Your goal: Extract the full set of records that follows, word for word.

Records to use:
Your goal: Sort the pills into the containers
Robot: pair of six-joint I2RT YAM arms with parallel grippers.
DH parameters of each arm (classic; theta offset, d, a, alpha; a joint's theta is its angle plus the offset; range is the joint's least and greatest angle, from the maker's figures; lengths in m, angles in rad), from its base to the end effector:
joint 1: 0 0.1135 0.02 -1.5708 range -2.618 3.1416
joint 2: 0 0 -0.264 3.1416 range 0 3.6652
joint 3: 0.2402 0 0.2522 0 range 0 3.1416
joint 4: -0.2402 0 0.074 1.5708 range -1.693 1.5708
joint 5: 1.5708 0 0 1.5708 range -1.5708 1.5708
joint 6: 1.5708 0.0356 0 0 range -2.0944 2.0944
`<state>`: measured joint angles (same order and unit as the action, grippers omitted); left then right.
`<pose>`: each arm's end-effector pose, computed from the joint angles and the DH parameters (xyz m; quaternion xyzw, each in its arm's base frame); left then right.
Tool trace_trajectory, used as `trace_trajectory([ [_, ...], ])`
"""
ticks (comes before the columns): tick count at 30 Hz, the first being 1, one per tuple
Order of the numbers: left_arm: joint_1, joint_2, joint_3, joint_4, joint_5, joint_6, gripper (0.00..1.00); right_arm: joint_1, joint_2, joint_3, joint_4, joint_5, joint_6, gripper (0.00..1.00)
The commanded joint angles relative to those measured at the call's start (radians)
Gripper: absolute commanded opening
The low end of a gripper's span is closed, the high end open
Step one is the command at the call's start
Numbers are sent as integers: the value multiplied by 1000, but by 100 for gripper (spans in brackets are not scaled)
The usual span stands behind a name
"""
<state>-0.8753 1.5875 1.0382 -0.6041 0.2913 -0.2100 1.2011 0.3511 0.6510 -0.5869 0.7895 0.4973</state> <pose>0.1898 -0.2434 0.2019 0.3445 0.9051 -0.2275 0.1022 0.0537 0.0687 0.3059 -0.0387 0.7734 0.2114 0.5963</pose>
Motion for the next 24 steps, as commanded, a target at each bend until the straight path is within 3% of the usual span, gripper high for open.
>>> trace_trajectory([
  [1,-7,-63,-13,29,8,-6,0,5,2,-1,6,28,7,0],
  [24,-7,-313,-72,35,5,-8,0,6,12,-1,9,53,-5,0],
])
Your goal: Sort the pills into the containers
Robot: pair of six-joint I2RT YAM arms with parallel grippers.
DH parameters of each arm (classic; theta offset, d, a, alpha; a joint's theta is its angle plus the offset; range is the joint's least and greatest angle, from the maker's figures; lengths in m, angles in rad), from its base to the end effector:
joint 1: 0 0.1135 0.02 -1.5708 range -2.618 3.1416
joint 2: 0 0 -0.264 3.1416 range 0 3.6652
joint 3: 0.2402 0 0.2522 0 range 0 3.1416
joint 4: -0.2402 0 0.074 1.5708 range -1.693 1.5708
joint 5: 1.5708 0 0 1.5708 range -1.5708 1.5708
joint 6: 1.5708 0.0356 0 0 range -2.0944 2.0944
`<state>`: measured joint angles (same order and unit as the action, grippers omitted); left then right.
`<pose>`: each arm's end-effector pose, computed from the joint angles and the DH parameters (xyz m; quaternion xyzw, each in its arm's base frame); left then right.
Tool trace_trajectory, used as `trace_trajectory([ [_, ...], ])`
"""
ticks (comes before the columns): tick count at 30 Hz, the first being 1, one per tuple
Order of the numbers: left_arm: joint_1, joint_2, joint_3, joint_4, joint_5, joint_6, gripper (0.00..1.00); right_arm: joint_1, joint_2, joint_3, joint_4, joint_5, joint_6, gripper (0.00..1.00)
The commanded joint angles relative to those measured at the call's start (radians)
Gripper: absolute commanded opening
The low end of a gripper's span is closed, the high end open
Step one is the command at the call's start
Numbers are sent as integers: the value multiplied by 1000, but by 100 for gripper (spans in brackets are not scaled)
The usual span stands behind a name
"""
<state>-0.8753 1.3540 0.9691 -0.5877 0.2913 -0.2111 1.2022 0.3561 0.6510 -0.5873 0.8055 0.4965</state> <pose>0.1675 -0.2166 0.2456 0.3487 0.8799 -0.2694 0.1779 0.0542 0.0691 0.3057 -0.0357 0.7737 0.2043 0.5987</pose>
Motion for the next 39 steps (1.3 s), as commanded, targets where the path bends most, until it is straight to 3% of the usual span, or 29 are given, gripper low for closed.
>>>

Result of the task:
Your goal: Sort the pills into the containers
Robot: pair of six-joint I2RT YAM arms with parallel grippers.
DH parameters of each arm (classic; theta offset, d, a, alpha; a joint's theta is its angle plus the offset; range is the joint's least and greatest angle, from the maker's figures; lengths in m, angles in rad), from its base to the end effector:
joint 1: 0 0.1135 0.02 -1.5708 range -2.618 3.1416
joint 2: 0 0 -0.264 3.1416 range 0 3.6652
joint 3: 0.2402 0 0.2522 0 range 0 3.1416
joint 4: -0.2402 0 0.074 1.5708 range -1.693 1.5708
joint 5: 1.5708 0 0 1.5708 range -1.5708 1.5708
joint 6: 1.5708 0.0356 0 0 range -2.0944 2.0944
`<state>`: measured joint angles (same order and unit as the action, grippers omitted); left then right.
`<pose>`: each arm's end-effector pose, computed from the joint angles and the DH parameters (xyz m; quaternion xyzw, each in its arm's base frame); left then right.
Tool trace_trajectory, used as `trace_trajectory([ [_, ...], ])`
"""
ticks (comes before the columns): tick count at 30 Hz, the first being 1, one per tuple
Order of the numbers: left_arm: joint_1, joint_2, joint_3, joint_4, joint_5, joint_6, gripper (0.00..1.00); right_arm: joint_1, joint_2, joint_3, joint_4, joint_5, joint_6, gripper (0.00..1.00)
The commanded joint angles relative to those measured at the call's start (radians)
Gripper: absolute commanded opening
The low end of a gripper's span is closed, the high end open
Step one is the command at the call's start
Numbers are sent as integers: the value multiplied by 1000, but by 100 for gripper (spans in brackets are not scaled)
The usual span stands behind a name
"""
<state>-0.8753 1.5875 1.0382 -0.6041 0.2913 -0.2100 1.2011 0.3511 0.6510 -0.5869 0.7895 0.4973</state> <pose>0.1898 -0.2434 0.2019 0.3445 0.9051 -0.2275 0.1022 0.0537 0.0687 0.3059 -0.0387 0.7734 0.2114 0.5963</pose>
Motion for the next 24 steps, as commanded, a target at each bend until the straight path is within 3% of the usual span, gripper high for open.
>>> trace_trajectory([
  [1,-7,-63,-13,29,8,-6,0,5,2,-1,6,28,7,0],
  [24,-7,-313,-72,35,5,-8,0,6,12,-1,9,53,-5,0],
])
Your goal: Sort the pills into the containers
Robot: pair of six-joint I2RT YAM arms with parallel grippers.
DH parameters of each arm (classic; theta offset, d, a, alpha; a joint's theta is its angle plus the offset; range is the joint's least and greatest angle, from the maker's figures; lengths in m, angles in rad), from its base to the end effector:
joint 1: 0 0.1135 0.02 -1.5708 range -2.618 3.1416
joint 2: 0 0 -0.264 3.1416 range 0 3.6652
joint 3: 0.2402 0 0.2522 0 range 0 3.1416
joint 4: -0.2402 0 0.074 1.5708 range -1.693 1.5708
joint 5: 1.5708 0 0 1.5708 range -1.5708 1.5708
joint 6: 1.5708 0.0356 0 0 range -2.0944 2.0944
`<state>`: measured joint angles (same order and unit as the action, grippers omitted); left then right.
`<pose>`: each arm's end-effector pose, computed from the joint angles and the DH parameters (xyz m; quaternion xyzw, each in its arm's base frame); left then right.
Tool trace_trajectory, used as `trace_trajectory([ [_, ...], ])`
"""
ticks (comes before the columns): tick count at 30 Hz, the first being 1, one per tuple
Order of the numbers: left_arm: joint_1, joint_2, joint_3, joint_4, joint_5, joint_6, gripper (0.00..1.00); right_arm: joint_1, joint_2, joint_3, joint_4, joint_5, joint_6, gripper (0.00..1.00)
The commanded joint angles relative to those measured at the call's start (radians)
Gripper: absolute commanded opening
The low end of a gripper's span is closed, the high end open
Step one is the command at the call's start
Numbers are sent as integers: the value multiplied by 1000, but by 100 for gripper (spans in brackets are not scaled)
The usual span stands behind a name
"""
<state>-0.8753 1.3540 0.9691 -0.5877 0.2913 -0.2111 1.2022 0.3561 0.6510 -0.5873 0.8055 0.4965</state> <pose>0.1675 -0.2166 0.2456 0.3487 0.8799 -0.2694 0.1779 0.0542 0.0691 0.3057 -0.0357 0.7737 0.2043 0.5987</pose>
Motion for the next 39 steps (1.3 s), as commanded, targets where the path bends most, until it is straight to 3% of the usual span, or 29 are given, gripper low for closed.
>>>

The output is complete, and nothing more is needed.